Transforming Documentation With AI: Our Hackathon Journey

This week, our company’s internal AI-focused hackathon brought together nine teams to tackle real operational challenges with innovative, AI-powered solutions.

While we didn’t walk away with a prize, our team left with something even more valuable: a working AI solution that already saves time, improves consistency, and changes how we create specific types of documentation.

We introduced an AI-powered workflow that transforms one of our most fragmented and time-consuming processes into a faster, more consistent, and scalable one.

The Problem: A Manual and Fragmented Process

To deliver certain types of content, we often collaborate with external organizations. That process, however, has been anything but smooth. Pain points include:

  • Scattered templates and inconsistent drafts
  • Incomplete submissions, such as bullet points or screenshots
  • Endless review cycles
  • Team members spending hours coordinating revisions instead of adding value

As one teammate said: “I don’t feel I add much value at this stage.”

This process had been sitting in our backlog for some time, waiting for a better approach.

The Solution: Two AI Agents

For the hackathon, we created a two-agent workflow to automate and standardize content creation.

1. The preparation agent: This agent collects the raw materials needed to build a guide. When a product owner enters the external organization’s name (and optionally a URL or file), the agent generates:

  • An overview
  • Suggested concepts to cover
  • Recommended tasks to include

This output helps confirm the scope and identify any missing materials.

2. The drafting agent: After the prepared content is ready, this agent:

  • Gathers the material to create a complete draft
  • Generates a Google Doc using boilerplate content
  • Separates concepts from tasks to reduce editing time

The result is a usable, structured draft in a fraction of the time it previously took.

The Impact: Hours Saved Across Teams

Even in its early stage, the feedback has been positive.

  • The external-facing team will save about three hours per guide and can eliminate one handoff step entirely.
  • Product teams will save 30 minutes to three hours, depending on the quality of input.

One team commented: “We’d absolutely use this as-is.”
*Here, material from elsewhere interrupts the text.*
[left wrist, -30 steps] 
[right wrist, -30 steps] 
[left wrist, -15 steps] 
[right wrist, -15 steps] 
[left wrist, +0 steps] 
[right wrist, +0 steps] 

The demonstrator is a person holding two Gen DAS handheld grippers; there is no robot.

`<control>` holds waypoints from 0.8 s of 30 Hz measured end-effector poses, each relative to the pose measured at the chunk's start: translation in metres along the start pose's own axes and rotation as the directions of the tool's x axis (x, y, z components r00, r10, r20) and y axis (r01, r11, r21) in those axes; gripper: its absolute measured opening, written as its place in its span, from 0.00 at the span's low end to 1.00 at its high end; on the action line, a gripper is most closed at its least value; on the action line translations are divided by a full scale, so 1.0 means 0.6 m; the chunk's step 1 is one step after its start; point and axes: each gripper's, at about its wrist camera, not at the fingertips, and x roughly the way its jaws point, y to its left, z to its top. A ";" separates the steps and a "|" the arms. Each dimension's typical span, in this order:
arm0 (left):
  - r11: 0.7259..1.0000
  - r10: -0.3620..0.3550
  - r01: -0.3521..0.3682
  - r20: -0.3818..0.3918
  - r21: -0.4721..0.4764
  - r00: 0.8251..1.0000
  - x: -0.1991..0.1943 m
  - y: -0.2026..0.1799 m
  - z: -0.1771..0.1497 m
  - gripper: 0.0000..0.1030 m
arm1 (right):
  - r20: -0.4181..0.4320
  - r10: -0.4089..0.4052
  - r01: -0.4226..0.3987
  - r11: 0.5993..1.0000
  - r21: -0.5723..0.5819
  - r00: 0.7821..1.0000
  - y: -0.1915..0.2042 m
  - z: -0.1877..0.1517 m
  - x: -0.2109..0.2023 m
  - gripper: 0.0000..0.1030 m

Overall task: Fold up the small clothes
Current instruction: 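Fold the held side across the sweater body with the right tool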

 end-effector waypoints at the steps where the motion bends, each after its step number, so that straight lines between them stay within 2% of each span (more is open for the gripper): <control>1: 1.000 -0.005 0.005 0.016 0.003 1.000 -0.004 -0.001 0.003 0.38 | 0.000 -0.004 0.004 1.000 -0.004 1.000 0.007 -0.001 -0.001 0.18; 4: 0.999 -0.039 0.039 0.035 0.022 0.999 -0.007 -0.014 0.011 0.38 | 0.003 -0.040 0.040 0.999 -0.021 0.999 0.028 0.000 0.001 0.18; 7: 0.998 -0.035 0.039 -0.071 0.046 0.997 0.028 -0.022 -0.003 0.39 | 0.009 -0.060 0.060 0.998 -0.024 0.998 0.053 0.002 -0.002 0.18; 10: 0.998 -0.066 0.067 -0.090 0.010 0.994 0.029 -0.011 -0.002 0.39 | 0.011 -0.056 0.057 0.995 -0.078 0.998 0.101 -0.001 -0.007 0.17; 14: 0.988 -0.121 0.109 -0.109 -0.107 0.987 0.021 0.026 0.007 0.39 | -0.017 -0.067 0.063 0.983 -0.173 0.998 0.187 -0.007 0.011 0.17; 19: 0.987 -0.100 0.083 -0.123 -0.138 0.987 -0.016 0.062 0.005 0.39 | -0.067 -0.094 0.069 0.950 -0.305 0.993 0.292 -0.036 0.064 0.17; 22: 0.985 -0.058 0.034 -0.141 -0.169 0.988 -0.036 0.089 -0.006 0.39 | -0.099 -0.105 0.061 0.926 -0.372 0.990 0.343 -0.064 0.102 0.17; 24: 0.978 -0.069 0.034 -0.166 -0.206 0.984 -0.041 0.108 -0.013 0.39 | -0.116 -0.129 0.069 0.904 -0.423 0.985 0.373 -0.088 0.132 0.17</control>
By reducing repetitive coordination, our AI agents free up teams to focus on what matters most: accuracy, quality, and consistency.

What’s Next

We now have a solid minimum viable product and are planning the next iteration. Planned improvements include:

  • Adding branching logic for more flexible document structures
  • Improving content categorization and section placement
  • Exploring integration with internal content systems

Our long-term vision is to create a unified, intelligent documentation workflow that transforms raw input into polished content.

Post-Hackathon Feedback: A Glimpse of the Potential

One of our favorite post-event comments captured the excitement:

“Big fan of this. It would be great to have a one-stop shop for [these guides and others] with consistent formatting and content. Give it access to the source and let it put some of those undocumented configurations and behaviors in reach of the commoner. Would be very cool!”

That is exactly what we are aiming for: turning scattered, unstructured knowledge into accessible, reliable documentation.

Final Thoughts

We may not have won the hackathon, but we built something that solves a real problem today and lays the foundation for scalable, intelligent documentation tomorrow.

These two agents don’t replace people. They remove manual overhead so teams can focus on quality, clarity, and impact.

I’d like to recognize the other teams for their creativity and inspiring ideas, and extend a special congratulations to this year’s winners for their outstanding work. It’s exciting to see what’s possible when diverse perspectives and skill sets come together around AI innovation.